» What you will do
All pictures are to be excluded when the data below is output verbatim.

Start of Recorded information

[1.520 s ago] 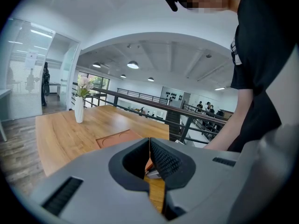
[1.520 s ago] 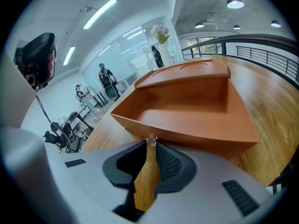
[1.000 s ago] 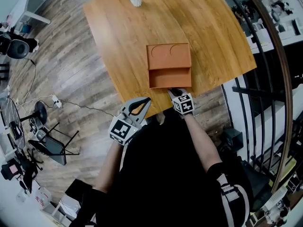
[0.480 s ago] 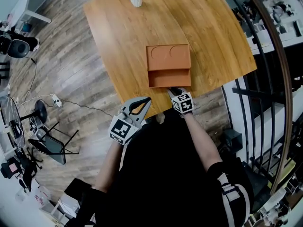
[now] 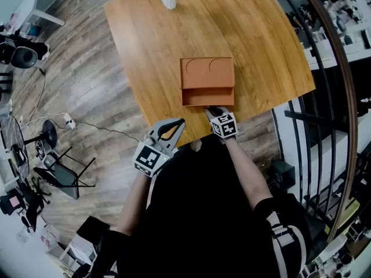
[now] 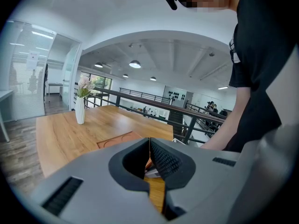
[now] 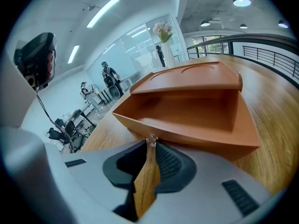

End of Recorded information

» Output of the exercise
[1.520 s ago] 
[1.520 s ago] 
[1.000 s ago] 
[0.480 s ago] 
[now] 
[now] 
[now] 

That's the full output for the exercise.